What can employers ask about an employee’s medical conditions?
Medical conditions can seem like a complicated subject for employers. On the one hand they might affect an employee’s ability to work, or lead to changes and adaptations being required, but on the other hand medical conditions are a personal subject with details that an employee might not want to disclose.
Employers have to know where they stand in order to avoid breaking the law. Additionally, it’s important to be sensitive to the needs of each employee beyond what the law requires. Simply being allowed to ask a certain question doesn’t mean that you definitely should in the way that you might have planned to – tact can go a long way to keeping communication as open as possible; the wording of any question that is asked can make a big difference to how it is treated by the employee that it’s aimed at.
Things that employers can ask about an employee’s medical condition:
- Employers can ask questions that help them to determine if they need to make reasonable adjustments. This might include an adapted working environment, or additional flexibility.
- Questions can be asked for monitoring purposes.
- An employer can ask about a medical condition if it’s thought that the condition might affect the employee’s ability to do their job. For example, the British Armed Forces cannot employ individuals that have had two or more seizures since the age of 6, or have a diagnosis of epilepsy.
Things that employers can’t ask about an employee’s medical condition:
- An employer cannot ask a medical professional for an employee’s medical records, or information about an employee’s health, without permission from the employee. Even if the employee approves this, they have a right to check the records before they’re passed on.
- Employers cannot request that an employee discloses information about any health conditions that arise during employment. Employees might choose to volunteer information, and if they do then the employer is required to make reasonable adjustments to support the employee in their work.
- If an employer is making reasonable adjustments for an employee then they can seek advice from the employee’s GP, but again they cannot do this without the employee’s consent.
What about the recruitment stage?
During recruitment, companies are not allowed to ask any questions regarding health or disability. This includes questions about the number of sick days taken at the applicant’s previous place of work.
Exceptions are made for questions that determine the applicant’s ability to take part in any assessments, and to highlight any adjustments that the applicant might require to have a fair shot at the assessment. There are also exceptions made for questions that determine whether or not an applicant can do a part of the job that is absolutely essential – for example, questions that determine whether applicants can climb or do heavy lifting.
If a company can also show that their questions are for diversity monitoring, or to aid positive action (improving the rate of employment for those with disabilities or medical conditions), then they are able to ask questions for these purposes.
The ‘recruitment stage’ covers everything up until the point where a job offer is made. After the offer has been made to the applicant, the rules for employees apply.
What protection is available for the employer and the employee?
The employee is protected by law when it comes to asking questions about medical conditions. The burden of proof is on the employer, who must be able to show that they had a valid reason for asking a question.

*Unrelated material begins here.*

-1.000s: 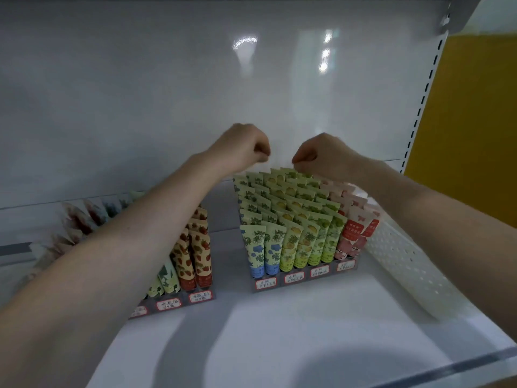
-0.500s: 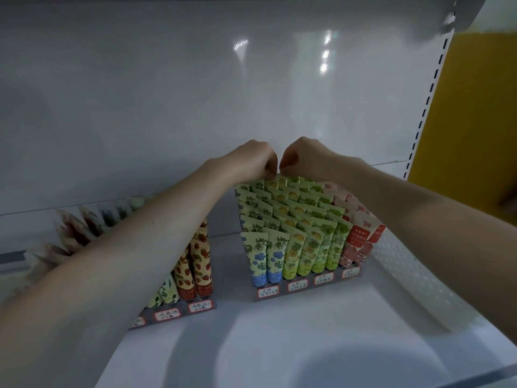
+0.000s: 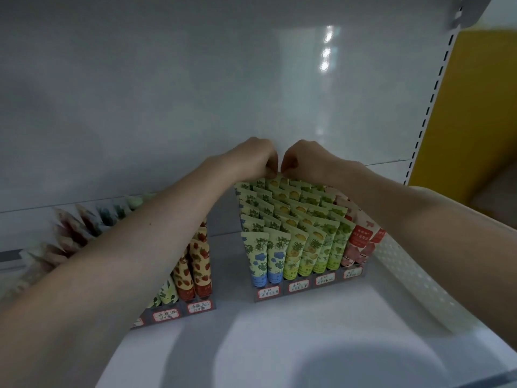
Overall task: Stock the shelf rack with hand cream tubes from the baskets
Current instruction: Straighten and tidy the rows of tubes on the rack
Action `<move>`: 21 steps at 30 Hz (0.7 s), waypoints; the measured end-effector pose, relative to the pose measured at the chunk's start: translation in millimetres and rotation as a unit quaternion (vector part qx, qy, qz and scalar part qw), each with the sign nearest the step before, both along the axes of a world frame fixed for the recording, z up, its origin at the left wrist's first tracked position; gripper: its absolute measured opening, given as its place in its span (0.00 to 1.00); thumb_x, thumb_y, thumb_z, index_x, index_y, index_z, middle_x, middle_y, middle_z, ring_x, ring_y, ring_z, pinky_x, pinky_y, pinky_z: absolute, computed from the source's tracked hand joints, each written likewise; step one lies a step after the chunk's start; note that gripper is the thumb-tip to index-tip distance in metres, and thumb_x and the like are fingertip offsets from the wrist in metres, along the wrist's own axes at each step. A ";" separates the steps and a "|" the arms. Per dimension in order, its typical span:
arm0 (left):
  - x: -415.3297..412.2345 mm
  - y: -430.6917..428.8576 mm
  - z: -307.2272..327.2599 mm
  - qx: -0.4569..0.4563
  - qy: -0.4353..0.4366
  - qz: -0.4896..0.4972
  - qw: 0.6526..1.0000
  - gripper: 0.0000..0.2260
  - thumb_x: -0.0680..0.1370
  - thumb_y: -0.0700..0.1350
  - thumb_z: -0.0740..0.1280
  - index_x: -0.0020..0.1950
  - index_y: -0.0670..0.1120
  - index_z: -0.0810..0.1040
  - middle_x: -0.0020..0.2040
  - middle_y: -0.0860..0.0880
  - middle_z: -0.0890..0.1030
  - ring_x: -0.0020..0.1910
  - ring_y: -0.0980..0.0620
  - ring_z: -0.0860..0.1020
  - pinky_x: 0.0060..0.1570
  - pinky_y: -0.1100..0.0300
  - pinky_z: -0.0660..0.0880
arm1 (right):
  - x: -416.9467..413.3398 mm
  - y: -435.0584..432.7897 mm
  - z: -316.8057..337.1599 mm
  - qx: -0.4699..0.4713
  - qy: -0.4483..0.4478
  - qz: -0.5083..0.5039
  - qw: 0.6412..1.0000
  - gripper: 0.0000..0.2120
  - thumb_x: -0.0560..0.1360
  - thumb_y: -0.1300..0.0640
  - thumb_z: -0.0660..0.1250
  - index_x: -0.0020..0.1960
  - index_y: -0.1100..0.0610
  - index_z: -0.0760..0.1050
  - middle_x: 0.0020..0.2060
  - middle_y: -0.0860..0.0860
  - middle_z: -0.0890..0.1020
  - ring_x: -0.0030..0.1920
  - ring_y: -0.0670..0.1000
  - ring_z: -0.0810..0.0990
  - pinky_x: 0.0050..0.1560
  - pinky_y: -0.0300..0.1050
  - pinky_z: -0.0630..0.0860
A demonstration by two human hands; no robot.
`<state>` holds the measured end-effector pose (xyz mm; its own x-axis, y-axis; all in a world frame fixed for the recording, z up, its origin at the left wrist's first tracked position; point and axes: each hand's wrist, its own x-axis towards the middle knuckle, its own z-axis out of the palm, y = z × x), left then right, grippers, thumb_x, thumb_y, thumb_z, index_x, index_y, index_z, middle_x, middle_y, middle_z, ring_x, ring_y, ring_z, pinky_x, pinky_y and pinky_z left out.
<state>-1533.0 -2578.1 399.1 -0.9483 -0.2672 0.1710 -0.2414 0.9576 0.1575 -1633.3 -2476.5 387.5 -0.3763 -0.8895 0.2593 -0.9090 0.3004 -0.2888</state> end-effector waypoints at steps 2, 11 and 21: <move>-0.5 -0.6 0.4 0.001 -0.001 -0.001 1.000 0.09 0.76 0.39 0.67 0.54 0.39 0.81 0.54 0.43 0.81 0.52 0.46 0.78 0.50 0.60 0.71 | -0.6 0.5 -0.5 -0.002 0.001 0.002 1.000 0.10 0.75 0.63 0.64 0.55 0.62 0.79 0.54 0.55 0.81 0.54 0.54 0.78 0.51 0.40 0.72; -0.3 -2.6 9.8 0.006 0.109 0.006 0.994 0.08 0.77 0.39 0.65 0.54 0.39 0.81 0.54 0.43 0.81 0.51 0.49 0.78 0.50 0.63 0.70 | -32.6 32.4 31.3 -0.094 -0.036 -0.034 0.994 0.08 0.75 0.63 0.67 0.53 0.62 0.80 0.52 0.54 0.81 0.47 0.46 0.75 0.50 0.37 0.69; -32.6 14.9 0.1 -0.010 0.043 -0.006 0.999 0.09 0.76 0.39 0.68 0.55 0.40 0.80 0.54 0.43 0.81 0.52 0.46 0.79 0.54 0.58 0.73 | -37.7 35.8 13.1 -0.043 -0.025 -0.036 0.998 0.07 0.74 0.60 0.67 0.50 0.60 0.81 0.48 0.53 0.82 0.46 0.51 0.79 0.47 0.42 0.74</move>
<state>-1565.5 -2563.1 399.3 -0.9334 -0.2509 0.2566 -0.2157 0.9637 0.1575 -1671.0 -2440.7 400.6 -0.4534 -0.8350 0.3119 -0.8695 0.3375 -0.3606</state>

If an employee believes that they were asked a question for purposes of discrimination or as an invasion of privacy, then the employee can seek legal action.
The employer and employee can both work to protect themselves. Employers should take extra care only to ask questions that they can justify if required, whilst employees should take extra care only to answer the questions that are asked. It is easy to accidentally volunteer more information than necessary.
The Equality Act 2010, which protects against discrimination in the workplace, ensures that individuals with disabilities and medical conditions cannot be treated unfairly at work.
Who should an employee talk to about a medical condition?
The best people for an employee to speak to are direct managers (such as line managers), occupational health advisors (if available), trade unions (if there are concerns about treatment) and human resources managers, who may be able to provide advice and also to offer support with any adjustments, sick days and flexible working hours that may be needed.
Whilst employees have the option to keep new medical conditions hidden, it can be extremely difficult to do so. It might actually be beneficial for the employee to volunteer that information. An employee can receive warnings and reprimands for continued lateness or poor performance, and employment contracts can be dissolved following long-term sickness leave (to be clear on the definition of this, legal advice can be sought), whilst additional rights and support can be afforded to those that have been open about their health.
With studies showing that approximately 30% of employees would feel scared to tell an employer about a medical condition, for fear of discrimination or losing their job, it is particularly important that employers follow the law. It’s also vital that any medical information is stored securely in a locked filing cabinet or in trustworthy HR software, where it cannot be accessed by anyone other than those that need to know the details.
Employers also have a right to ask for medical certificates and proof of any condition, including fit notes if necessary, which should also be kept in a secure place.